E, accanto ai templi, su pendii di rocce, tra cavea e tribune, sorsero i nuovi teatri. Perché il sacro convivesse col profano

Andrea Bisicchia, «Lo Spettacoliere».

La nascita dei primi teatri in legno e, successivamente, di pietra, coincide con la nascita della civiltà occidentale, quando verrà sovvertita la concezione tribale del rito, per dare spazio, alla nascente societas, di convivere con apparati di intrattenimento sociale, per i quali saranno necessari le codificazioni delle leggi, delle religioni e anche dei teatri, concepiti come luoghi di rappresentazione e di dibattito pubblico.

A dire il vero, anche le società tribali avevano una loro idea di spettacolo, fondata sull’uso del corpo e della danza e su un ‘non spazio’, poiché questo era disignato direttamente dai loro movimenti ritmici.

Il ‘nuovo teatro’ si distinse non solo per l’uso della parola, ma anche per le forme architettoniche che utilizzavano pendii di roccia dai quali si ricavavano le tribune, la cavea, l’orchestra e la scena. Erano costruiti accanto ai templi, affinché il sacro e il profano potessero convivere in una sorta di dialettica tra il rituale e il sociale. Questi luoghi si distinsero, non certo per il prestigio della polis, ma per il senso di appartenenza a una cultura comune.

Nicola Savarese, a cui dobbiamo un fondamentale studio su Teatro e spettacolo tra oriente e occidente  Laterza, e che ha contribuito al progetto del libro, nella sua introduzione, ne elenca più di mille, di cui 881 documentati, restaurati e conservati, oltre che visibili, e ben 124 identificati e localizzati, utilizzando fonti letterarie, iscrizioni, etc. A questi vanno aggiunti 257 anfiteatri e, più o meno, 60 circhi. Si tratta di un patrimonio immenso che è anche testimonianza delle civiltà che si sono susseguite e che, pur con notevoli cambiamenti architettonici, testimoniano una forma di necessità, quella di vedere rappresentata la storia dell’umanità sullo sfondo di rivolgimenti politici, sociali, religiosi, poetici che hanno trovato, sulla scena, il luogo di divulgazione.

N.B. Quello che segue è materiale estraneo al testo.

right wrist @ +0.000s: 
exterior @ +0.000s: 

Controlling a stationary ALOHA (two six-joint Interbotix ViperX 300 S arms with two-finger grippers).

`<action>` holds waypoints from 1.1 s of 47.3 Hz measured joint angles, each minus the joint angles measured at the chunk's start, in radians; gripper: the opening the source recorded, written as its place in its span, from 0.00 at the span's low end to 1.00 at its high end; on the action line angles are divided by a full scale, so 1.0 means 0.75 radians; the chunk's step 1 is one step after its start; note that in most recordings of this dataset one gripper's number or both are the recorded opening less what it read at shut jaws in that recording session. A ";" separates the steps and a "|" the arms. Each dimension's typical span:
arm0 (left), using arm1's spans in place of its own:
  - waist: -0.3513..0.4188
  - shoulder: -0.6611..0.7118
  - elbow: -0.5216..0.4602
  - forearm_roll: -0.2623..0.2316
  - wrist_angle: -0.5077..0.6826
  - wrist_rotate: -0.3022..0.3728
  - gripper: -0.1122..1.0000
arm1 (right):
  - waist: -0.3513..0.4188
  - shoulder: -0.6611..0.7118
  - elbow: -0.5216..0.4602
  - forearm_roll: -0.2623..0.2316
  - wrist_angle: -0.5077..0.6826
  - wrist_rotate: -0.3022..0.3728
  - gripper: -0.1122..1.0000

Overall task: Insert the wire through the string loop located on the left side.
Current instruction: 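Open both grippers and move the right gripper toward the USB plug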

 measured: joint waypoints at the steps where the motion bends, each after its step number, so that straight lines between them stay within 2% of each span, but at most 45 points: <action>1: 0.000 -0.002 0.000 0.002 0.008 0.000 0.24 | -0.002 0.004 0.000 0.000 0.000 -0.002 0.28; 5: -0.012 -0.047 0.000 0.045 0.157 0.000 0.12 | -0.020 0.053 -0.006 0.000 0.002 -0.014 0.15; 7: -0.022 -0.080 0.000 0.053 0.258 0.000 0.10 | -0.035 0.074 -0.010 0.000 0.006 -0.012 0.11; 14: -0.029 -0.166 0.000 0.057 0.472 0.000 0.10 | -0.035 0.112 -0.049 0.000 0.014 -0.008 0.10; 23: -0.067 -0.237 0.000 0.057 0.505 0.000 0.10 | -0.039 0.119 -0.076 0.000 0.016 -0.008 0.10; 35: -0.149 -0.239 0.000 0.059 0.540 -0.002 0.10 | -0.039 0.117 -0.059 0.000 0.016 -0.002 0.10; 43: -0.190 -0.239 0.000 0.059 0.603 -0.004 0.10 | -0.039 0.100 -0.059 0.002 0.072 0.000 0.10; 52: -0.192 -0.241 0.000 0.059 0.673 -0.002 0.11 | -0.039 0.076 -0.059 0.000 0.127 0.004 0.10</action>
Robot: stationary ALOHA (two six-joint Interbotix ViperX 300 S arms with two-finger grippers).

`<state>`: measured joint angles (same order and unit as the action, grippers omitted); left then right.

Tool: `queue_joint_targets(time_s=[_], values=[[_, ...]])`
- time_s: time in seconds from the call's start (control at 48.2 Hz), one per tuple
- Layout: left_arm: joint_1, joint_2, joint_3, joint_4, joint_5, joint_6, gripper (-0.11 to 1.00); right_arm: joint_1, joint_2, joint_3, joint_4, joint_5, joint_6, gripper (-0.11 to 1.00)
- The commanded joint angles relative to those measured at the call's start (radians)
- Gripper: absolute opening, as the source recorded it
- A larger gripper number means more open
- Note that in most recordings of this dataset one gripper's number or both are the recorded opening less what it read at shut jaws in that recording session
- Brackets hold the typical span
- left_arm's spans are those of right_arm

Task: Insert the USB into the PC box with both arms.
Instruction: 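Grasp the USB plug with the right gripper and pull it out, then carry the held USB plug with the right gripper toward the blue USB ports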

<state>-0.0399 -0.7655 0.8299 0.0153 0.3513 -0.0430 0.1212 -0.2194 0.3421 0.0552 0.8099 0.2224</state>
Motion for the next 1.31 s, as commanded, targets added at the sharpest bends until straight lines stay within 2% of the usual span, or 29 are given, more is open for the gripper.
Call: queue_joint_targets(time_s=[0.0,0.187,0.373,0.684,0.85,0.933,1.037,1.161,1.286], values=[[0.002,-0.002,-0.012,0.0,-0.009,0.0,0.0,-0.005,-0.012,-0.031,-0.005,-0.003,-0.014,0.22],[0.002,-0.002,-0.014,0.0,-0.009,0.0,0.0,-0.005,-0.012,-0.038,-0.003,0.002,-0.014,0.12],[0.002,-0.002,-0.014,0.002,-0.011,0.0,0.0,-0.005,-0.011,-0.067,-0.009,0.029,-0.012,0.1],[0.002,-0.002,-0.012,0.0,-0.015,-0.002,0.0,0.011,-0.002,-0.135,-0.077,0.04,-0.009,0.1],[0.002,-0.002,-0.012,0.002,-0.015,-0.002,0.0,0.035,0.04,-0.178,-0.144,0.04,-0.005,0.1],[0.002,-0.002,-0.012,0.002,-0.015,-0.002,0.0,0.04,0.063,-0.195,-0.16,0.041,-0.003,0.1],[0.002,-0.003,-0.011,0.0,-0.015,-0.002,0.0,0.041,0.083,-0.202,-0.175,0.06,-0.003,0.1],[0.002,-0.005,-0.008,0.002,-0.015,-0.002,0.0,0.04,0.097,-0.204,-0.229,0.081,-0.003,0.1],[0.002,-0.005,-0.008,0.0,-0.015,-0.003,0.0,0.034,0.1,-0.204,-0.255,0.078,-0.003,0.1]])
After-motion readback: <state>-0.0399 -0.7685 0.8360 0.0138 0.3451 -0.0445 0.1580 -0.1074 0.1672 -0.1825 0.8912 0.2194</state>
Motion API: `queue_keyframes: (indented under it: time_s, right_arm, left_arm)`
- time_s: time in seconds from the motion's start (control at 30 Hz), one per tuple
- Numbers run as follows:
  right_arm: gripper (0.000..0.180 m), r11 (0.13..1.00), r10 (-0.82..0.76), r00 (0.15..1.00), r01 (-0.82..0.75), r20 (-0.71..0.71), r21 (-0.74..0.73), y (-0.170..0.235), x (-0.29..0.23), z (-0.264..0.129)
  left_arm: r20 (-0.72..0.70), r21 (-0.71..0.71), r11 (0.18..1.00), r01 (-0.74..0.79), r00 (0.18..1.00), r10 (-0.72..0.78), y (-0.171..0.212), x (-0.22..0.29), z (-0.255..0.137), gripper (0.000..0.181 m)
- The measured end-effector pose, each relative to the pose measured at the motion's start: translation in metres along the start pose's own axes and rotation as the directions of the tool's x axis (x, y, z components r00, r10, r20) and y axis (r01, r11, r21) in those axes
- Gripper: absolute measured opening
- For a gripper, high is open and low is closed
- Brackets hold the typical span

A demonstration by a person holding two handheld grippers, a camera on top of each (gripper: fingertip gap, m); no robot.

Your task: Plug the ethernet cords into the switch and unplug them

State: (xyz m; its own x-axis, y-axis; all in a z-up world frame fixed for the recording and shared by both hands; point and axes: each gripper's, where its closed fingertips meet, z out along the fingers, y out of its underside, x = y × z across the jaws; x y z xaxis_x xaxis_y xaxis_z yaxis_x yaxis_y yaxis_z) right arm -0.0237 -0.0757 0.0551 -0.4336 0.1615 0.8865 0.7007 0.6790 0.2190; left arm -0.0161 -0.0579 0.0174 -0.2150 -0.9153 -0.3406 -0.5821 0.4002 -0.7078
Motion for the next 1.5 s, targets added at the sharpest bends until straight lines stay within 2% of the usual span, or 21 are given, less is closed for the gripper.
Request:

Vincenzo Blasi ha raccolto queste testimonianze in un volume, edito da Cue Press: Teatri greco-romani in Italia, utilizzando l’ordine alfabetico, città per città, fornendoci un dizionario di circa 250 monumenti adibiti a spettacoli teatrali, segnalando quelli già accertati, oltre quelli identificati su basi epigrafiche o letterarie. Si tratta di un libro prezioso, una specie di vademacum tra il colto e il popolare che permette al lettore di conoscere le particolari costruzioni, grazie a una puntuale iconografia sui teatri esistenti, arricchita da ‘schede’ che mettono in risalto le differenze architettoniche, oltre che estetiche. Il volume contiene una terminologia specifica e una bibliografia che riguarda le fonti cronologiche delle costruzioni. Si va da Acerra a Zagarolo, con i loro teatri, anfiteatri, circhi, odeon, con le varianti che li hanno contraddistinti, tra spazi grandi, come quello di Siracusa e spazi piccoli come quello di Palazzolo Acreide.

Parecchi di questi sono da ritenere ‘preziosi’ o ‘stravaganti’, come quelli raccolti da Michele Roberto e Liliana Chiari, riguardanti i teatri italiani costruiti dopo l’Olimpico di Vicenza, quando, tra il 1500 e il 1600, furono realizzati, su modelli antichi, teatri come quello di Sabbioneta, del Farnese di Parma, o quelli ricavati da Ville reali, da Fortezze, da Chiese o da Palazzi signorili.

Tra questi vorrei segnalare il teatro intestato a Rosso di San Secondo, di Caltanissetta, costruito all’interno del Palazzo Moncada, sorto nel 1650, su progettazione dell’architetto Carlo D’Angelo, in stile barocco, con influssi rinascimentali, dove si può ammirare una Scena Frons tutta in pietra d’epoca, una vera e propria scenografia seicentesca, con ampie finestre che Paolo Mandala ha voluto rimanesse sempre tale nella sala grande del Teatro, mentre nei corridoi si possono ammirare dei portali, sempre d’epoca, che costituiscono quella ‘preziosità’ o ‘stravaganza’ che caratterizza un simile spazio, assente dalla nostra storiografia e che meriterebbe che vi entrasse con tutti gli onori.